Embedding Python is similar to extending it, but not quite. The
difference is that when you extend Python, the main program of the
application is still the Python interpreter, while if you embed
Python, the main program may have nothing to do with Python — instead,
some parts of the application occasionally call the Python interpreter
to run some Python code.
So if you are embedding Python, you are providing your own main
program. One of the things this main program has to do is initialize
the Python interpreter. At the very least, you have to call the
function Py_Initialize(). There are optional calls to pass command
line arguments to Python. Then later you can call the interpreter from
any part of the application.
There are several different ways to call the interpreter: you can pass
a string containing Python statements to PyRun_SimpleString(), or you
can pass a stdio file pointer and a file name (for identification in
error messages only) to PyRun_SimpleFile(). You can also call the
lower-level operations described in the previous chapters to construct
and use Python objects.
A simple demo of embedding Python can be found in the directory
Demo/embed/ of the source distribution.
I recently decided to create a project that mixes C++ with Python, thus getting the best of both worlds. My idea was to do rapid prototyping of classes and functions in Python for obvious reasons, but still being able to call C++ code within Python (for obvious reasons as well). So instead of embedding Python in the C++ framework, I suggest you do the opposite: embed your C++ framework into a Python project. In order to do so, you just have to write very simple interface files and let Swig take care of the interfacing part.

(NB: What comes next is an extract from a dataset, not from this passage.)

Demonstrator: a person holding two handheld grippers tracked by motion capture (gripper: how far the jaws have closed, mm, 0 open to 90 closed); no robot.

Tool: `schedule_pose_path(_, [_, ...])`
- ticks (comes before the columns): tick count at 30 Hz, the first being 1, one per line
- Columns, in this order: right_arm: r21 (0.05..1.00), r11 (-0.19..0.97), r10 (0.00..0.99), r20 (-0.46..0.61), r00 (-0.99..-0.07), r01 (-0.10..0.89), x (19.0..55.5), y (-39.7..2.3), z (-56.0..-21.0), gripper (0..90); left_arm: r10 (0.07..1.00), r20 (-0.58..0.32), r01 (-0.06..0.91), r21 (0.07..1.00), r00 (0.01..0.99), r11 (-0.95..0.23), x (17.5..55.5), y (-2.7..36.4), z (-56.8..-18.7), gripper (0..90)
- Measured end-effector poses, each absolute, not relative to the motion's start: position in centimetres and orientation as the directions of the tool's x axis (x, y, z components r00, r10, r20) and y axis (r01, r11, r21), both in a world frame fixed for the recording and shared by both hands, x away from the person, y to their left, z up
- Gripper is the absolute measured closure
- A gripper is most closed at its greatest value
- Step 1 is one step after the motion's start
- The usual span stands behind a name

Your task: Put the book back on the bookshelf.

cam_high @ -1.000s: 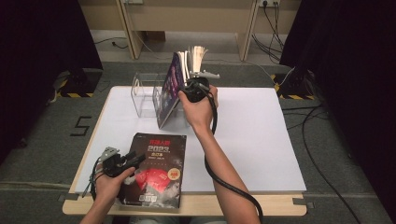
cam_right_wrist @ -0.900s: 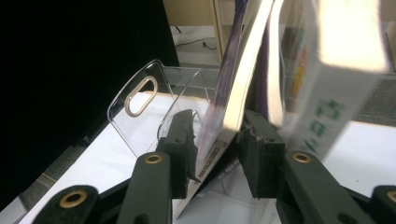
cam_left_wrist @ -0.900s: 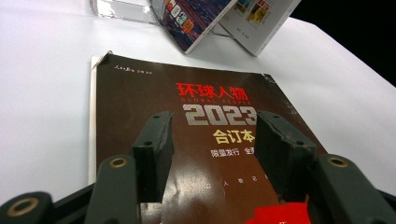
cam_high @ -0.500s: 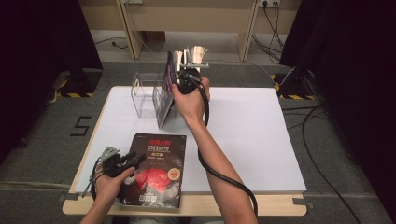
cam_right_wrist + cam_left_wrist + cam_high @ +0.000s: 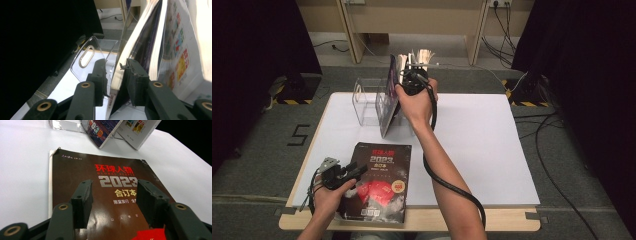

If you want to start from scratch, there's a nice tool called cookiecutter that can be used to generate a project templates. You can choose either the cookiecutter-pypackage, or the cookiecutter-pylibrary, the latter improving over the former as described here. Interestingly, you can also use the cookiecutter code to generate the structure of a C++ project. This empty project uses the CMake build system, which IMHO is the best framework for developing platform independent C++ code. I then had to decide on the directory structure for this mixed project, so one of my previous posts describes this in detail. Good luck!
I'm using SWIG to embed Python into my C++ application, and to extend it as well, i.e. access my C++ API in Python outside my application. SWIG and Python are multi-platform, so that is not really an issue. One of the main advantage of SWIG is that it can generate bindings for a lot of languages. There are also a lot of C++ code wrappers that could be used, for example boost.python or cython.
Check these links on SO:
Extending python - to swig, not to swig or Cython
Exposing a C++ API to Python
Or you can go the hard way and use plain Python/C API.